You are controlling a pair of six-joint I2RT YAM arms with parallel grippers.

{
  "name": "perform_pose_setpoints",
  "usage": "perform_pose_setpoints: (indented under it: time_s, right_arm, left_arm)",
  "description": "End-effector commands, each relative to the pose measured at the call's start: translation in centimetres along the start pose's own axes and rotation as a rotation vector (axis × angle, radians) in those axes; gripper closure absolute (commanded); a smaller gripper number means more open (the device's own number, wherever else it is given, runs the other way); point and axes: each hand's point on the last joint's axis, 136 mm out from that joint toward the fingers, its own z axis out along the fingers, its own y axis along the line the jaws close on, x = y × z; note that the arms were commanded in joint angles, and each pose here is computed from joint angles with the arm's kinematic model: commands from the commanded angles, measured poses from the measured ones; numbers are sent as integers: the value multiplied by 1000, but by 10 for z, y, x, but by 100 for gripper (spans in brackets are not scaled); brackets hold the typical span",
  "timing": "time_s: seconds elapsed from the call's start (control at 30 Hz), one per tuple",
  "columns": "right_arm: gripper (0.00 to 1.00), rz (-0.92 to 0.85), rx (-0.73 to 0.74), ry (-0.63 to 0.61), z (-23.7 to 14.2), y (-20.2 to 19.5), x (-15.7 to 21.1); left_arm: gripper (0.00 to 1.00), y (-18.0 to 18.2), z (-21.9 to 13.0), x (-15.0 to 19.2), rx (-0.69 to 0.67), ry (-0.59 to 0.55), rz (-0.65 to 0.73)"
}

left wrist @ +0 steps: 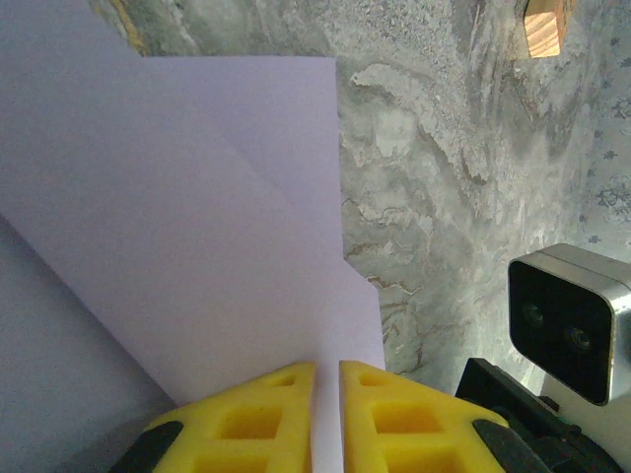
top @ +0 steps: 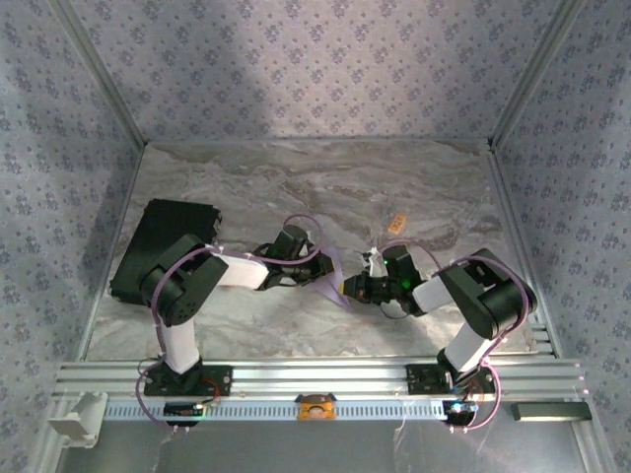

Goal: Fold a paper plane with a square sheet of paper (pick it up from the middle)
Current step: Fourth fold the wing at the center of the table.

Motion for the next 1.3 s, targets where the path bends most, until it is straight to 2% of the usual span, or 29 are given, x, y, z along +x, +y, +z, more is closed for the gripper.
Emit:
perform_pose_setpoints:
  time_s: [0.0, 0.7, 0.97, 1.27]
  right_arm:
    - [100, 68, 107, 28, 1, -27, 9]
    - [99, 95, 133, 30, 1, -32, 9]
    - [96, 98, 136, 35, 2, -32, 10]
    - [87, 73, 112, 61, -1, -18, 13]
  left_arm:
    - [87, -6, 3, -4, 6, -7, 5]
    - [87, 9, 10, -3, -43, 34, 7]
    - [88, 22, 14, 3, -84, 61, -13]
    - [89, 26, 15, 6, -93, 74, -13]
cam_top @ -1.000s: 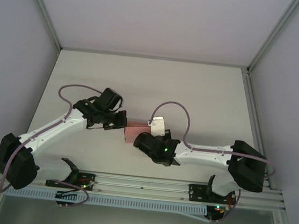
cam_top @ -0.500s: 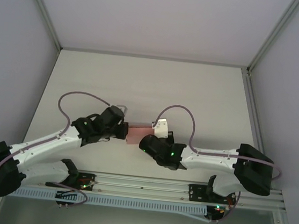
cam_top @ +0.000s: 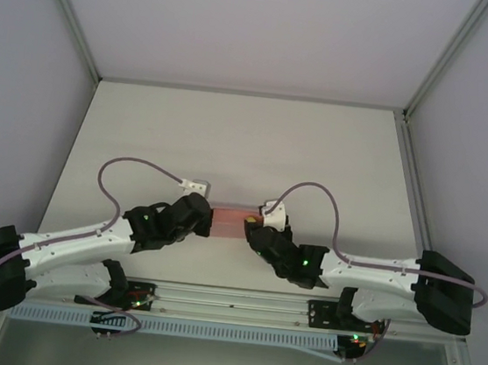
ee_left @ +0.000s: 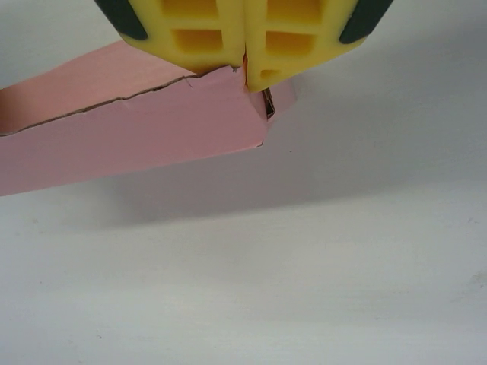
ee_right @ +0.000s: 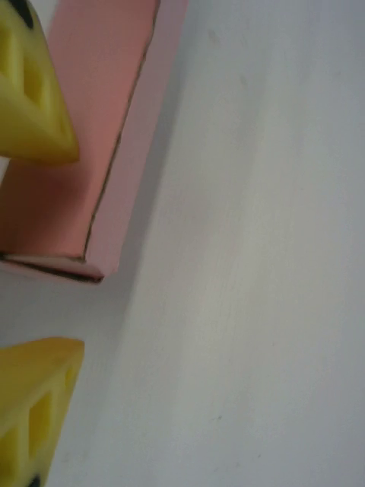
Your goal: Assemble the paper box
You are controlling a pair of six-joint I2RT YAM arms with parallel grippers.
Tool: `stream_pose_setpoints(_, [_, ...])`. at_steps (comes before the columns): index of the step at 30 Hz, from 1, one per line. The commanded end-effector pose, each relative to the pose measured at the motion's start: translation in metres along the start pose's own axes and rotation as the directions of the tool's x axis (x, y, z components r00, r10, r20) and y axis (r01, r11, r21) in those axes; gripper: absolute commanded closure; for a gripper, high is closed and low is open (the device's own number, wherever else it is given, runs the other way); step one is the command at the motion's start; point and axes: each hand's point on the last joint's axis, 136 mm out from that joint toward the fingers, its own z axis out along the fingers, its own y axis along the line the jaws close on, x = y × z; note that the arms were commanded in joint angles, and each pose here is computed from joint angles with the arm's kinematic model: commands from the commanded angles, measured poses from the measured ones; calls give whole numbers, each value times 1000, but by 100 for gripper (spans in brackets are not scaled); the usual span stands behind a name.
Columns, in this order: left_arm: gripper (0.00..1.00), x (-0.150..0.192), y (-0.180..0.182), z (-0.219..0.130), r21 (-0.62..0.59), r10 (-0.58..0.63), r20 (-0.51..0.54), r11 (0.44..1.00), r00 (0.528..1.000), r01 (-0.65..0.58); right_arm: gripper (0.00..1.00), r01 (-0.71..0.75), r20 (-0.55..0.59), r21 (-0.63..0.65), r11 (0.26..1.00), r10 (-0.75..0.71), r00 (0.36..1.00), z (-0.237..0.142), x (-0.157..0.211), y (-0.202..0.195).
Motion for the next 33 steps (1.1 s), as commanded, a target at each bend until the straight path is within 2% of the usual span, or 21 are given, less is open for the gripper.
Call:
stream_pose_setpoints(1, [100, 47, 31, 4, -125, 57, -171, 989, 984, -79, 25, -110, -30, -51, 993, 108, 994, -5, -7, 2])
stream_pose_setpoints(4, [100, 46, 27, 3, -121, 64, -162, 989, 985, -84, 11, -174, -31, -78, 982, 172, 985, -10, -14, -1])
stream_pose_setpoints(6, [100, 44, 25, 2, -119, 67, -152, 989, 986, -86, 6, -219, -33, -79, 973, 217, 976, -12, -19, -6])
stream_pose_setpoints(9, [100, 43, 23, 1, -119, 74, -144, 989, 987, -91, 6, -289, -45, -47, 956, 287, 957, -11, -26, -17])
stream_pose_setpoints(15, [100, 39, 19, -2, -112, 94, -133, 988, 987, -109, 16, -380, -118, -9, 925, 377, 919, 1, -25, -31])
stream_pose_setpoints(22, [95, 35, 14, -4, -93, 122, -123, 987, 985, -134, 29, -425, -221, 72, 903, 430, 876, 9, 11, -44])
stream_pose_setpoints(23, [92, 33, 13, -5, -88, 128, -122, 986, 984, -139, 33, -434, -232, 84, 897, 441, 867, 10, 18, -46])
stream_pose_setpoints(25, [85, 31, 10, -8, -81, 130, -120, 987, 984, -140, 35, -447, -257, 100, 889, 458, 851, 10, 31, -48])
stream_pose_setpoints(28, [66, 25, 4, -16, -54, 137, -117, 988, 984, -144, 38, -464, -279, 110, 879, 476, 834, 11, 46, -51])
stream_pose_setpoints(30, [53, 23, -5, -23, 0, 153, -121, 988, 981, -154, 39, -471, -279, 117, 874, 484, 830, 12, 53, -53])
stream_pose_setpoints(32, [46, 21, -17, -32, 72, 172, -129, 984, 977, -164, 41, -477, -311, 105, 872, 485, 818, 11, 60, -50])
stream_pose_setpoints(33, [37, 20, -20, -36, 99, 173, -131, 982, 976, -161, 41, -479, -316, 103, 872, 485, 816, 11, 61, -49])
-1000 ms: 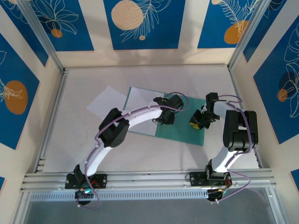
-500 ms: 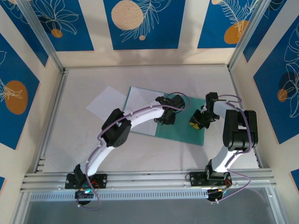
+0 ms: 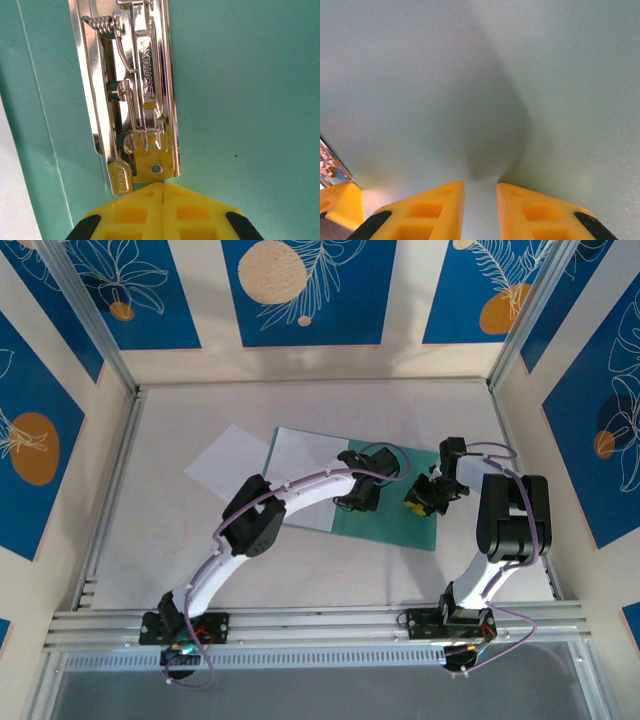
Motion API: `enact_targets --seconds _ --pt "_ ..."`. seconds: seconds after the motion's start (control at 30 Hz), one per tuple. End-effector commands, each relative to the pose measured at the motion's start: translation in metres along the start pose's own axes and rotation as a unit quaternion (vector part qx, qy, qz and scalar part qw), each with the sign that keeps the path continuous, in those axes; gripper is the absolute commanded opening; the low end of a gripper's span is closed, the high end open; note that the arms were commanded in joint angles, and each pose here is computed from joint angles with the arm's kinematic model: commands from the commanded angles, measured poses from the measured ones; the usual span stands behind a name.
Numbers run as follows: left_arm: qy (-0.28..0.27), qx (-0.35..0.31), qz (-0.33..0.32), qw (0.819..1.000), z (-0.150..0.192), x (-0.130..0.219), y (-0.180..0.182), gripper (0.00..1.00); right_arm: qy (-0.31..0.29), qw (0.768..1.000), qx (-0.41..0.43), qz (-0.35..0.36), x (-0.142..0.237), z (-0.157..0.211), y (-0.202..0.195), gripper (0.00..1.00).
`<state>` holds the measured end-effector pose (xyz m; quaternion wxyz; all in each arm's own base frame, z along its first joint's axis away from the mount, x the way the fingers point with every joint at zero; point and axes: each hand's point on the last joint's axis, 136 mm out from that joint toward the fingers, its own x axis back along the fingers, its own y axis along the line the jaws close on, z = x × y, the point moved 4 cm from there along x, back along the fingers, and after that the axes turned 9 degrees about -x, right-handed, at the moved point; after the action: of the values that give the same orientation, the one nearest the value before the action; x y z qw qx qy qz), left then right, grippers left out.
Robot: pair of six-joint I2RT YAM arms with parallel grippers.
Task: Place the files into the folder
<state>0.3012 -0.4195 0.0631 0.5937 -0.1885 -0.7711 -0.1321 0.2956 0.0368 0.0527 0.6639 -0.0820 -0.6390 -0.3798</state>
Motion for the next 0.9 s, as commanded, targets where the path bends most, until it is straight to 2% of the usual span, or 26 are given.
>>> enact_targets --seconds 0.0,0.1,0.33,0.47,0.73,0.87 --pt "0.040 -0.003 0.007 0.999 0.019 -0.018 -0.008 0.06 0.017 1.000 0.008 0.006 -0.010 0.003 -0.001 0.27" --pt "0.018 -0.004 0.017 1.000 0.010 0.000 -0.010 0.10 0.016 1.000 0.009 0.006 -0.010 0.003 0.000 0.26" --pt "-0.059 0.002 0.041 0.997 -0.015 0.059 0.006 0.30 0.009 1.000 0.013 0.015 -0.009 0.001 -0.001 0.27" --pt "-0.086 0.009 0.047 0.995 -0.023 0.080 0.024 0.32 0.008 1.000 0.012 0.020 -0.010 -0.001 -0.002 0.26" --pt "-0.084 0.007 0.018 0.996 -0.029 0.061 0.036 0.29 0.003 0.999 0.030 0.017 -0.011 -0.003 0.010 0.26" --pt "-0.083 0.005 -0.033 0.996 -0.027 0.049 0.041 0.25 0.015 0.999 0.041 0.013 -0.016 0.001 0.019 0.26"
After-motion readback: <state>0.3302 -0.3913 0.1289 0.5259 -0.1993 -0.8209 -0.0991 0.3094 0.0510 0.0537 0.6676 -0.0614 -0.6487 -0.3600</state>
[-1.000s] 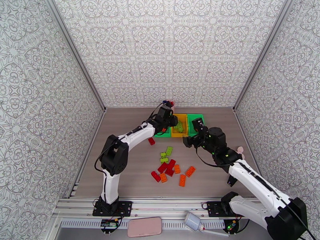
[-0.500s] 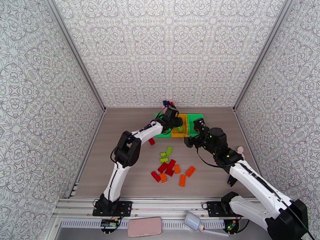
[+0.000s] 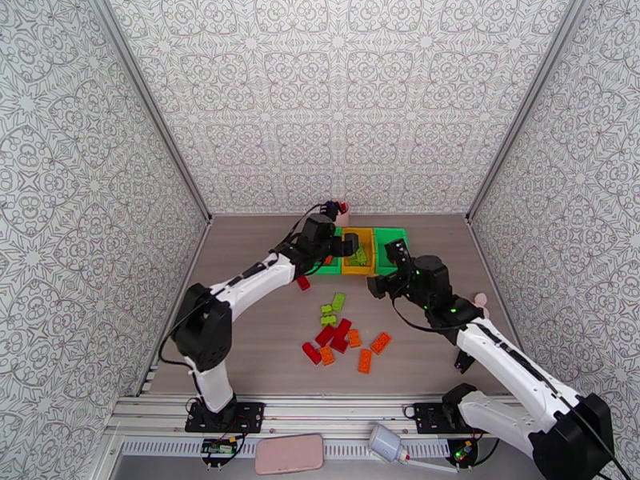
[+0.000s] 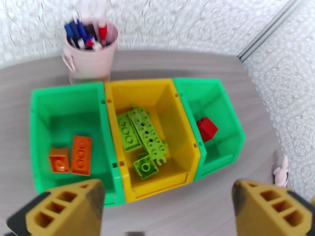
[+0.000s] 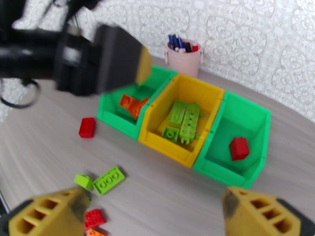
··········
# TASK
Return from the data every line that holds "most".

# FINISHED EXERCISE
Motion for the next 1.3 s, targets where the path bends most, until it is straight to 2% of the usual span, or 29 are given, x, y, z along +x, +y, +z, more is closed for the gripper.
Motion for the next 0.9 s, as commanded, targets where the path bends most, until it is straight to 2% of the usual span, or 26 are given.

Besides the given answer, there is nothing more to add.